The three of them were crowded around the note, no one touching it because they didn’t want to add prints—or smear any. Other cops stood at a distance, necks craned as they tried to get a look.
“We can have a handwriting expert at the FBI take a look,” Evelyn said. “They should be able to tell us if it’s Haley’s writing or an imitation. They might even be able to identify signs of coercion, although with a note this short, I don’t know.”
“Really? They can tell coercion from this?” Quincy sounded skeptical as he read the note aloud. “‘Stop looking for me. I’m safe, but I won’t come home for another beating from Stepdaddy. Let me go.’”
“Maybe,” Evelyn replied, then turned to face Sophia. “You know the case best. Does this sound like Haley’s voice to you? Is this how she’d talk? Is that what she called Pete?”
“It is,” Sophia said slowly. “Her friends all referred to him that way, said it’s what Haley called him, in kind of a mocking way. They didn’t get along, but none of her friends thought he was abusive, at least not that they were willing to tell me. But what about the last part? ‘Let me go’? Am I the only one creeped out by that? Shouldn’t it be just ‘leave me alone’? Why ‘let me go’? This is the kind of language people use when they’re waiting to die.”

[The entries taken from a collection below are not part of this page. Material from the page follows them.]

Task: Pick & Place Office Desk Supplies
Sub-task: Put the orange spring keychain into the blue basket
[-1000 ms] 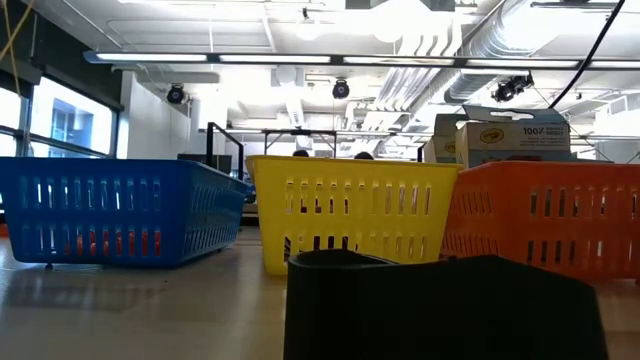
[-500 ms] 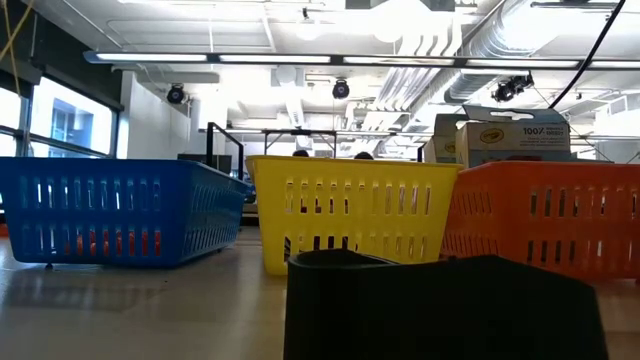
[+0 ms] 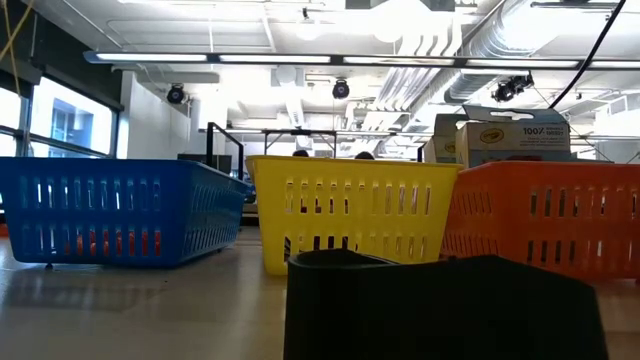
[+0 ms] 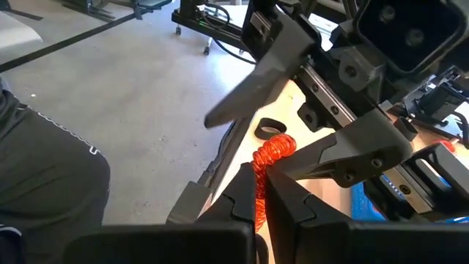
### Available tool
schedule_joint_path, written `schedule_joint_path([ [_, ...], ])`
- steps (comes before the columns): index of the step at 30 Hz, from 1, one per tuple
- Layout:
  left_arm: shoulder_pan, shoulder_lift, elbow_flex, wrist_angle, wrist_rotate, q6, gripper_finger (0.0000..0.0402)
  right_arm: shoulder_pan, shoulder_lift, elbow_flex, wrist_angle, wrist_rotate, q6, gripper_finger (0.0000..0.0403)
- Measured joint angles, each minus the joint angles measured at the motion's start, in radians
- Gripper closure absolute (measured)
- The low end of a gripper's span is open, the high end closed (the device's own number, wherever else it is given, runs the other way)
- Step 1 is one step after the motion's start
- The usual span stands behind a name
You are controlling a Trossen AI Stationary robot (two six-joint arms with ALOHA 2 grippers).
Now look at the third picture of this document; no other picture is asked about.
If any yellow green crayon box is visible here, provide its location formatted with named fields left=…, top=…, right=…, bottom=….
left=422, top=113, right=470, bottom=166
left=454, top=104, right=573, bottom=169

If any black rubber wristband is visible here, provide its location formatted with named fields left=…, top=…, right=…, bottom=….
left=282, top=248, right=611, bottom=360

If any large office window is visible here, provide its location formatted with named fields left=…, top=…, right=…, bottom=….
left=0, top=74, right=119, bottom=159

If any yellow plastic basket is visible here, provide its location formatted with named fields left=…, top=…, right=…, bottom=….
left=244, top=154, right=464, bottom=278

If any long ceiling light strip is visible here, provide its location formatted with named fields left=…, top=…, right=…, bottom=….
left=83, top=49, right=640, bottom=72

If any blue plastic basket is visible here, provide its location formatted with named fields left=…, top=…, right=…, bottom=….
left=0, top=156, right=250, bottom=270

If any black ceiling spotlight cluster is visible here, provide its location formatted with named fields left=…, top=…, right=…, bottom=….
left=490, top=72, right=536, bottom=104

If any orange plastic basket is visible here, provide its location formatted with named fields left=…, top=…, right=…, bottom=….
left=439, top=160, right=640, bottom=283

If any black metal background frame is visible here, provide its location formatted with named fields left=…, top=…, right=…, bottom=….
left=261, top=128, right=339, bottom=157

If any silver spiral ventilation duct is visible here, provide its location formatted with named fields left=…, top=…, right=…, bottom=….
left=442, top=0, right=537, bottom=104

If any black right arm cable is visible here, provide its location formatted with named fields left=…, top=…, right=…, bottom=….
left=547, top=0, right=629, bottom=111

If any yellow cable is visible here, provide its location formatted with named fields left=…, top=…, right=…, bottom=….
left=0, top=0, right=35, bottom=97

Her phone beeped and Sophia pulled it out of her pocket, then swore. “Well, let’s push coercion right up the list,” she said, then turned her phone toward them and pushed Play on a video attached to an email that went by too quickly for Evelyn to read.
Bill Cooke’s craggy face filled the screen, pressed close to what was obviously a camera on a home computer. He looked furious, and he was wearing the same clothes he’d been in when they’d stopped by his house earlier in the day.
“My name is Bill Cooke. My daughter, Haley, ran away from home to escape abuse from her stepfather. This bullshit about a stranger stalking her is just that—bullshit. She’s out there somewhere, and I want her to know I understand, and I support her decision.” He’d been staring down during most of the talk, but he suddenly looked up and stared directly, intently, into the camera. “Haley, you do what you need to do, honey.”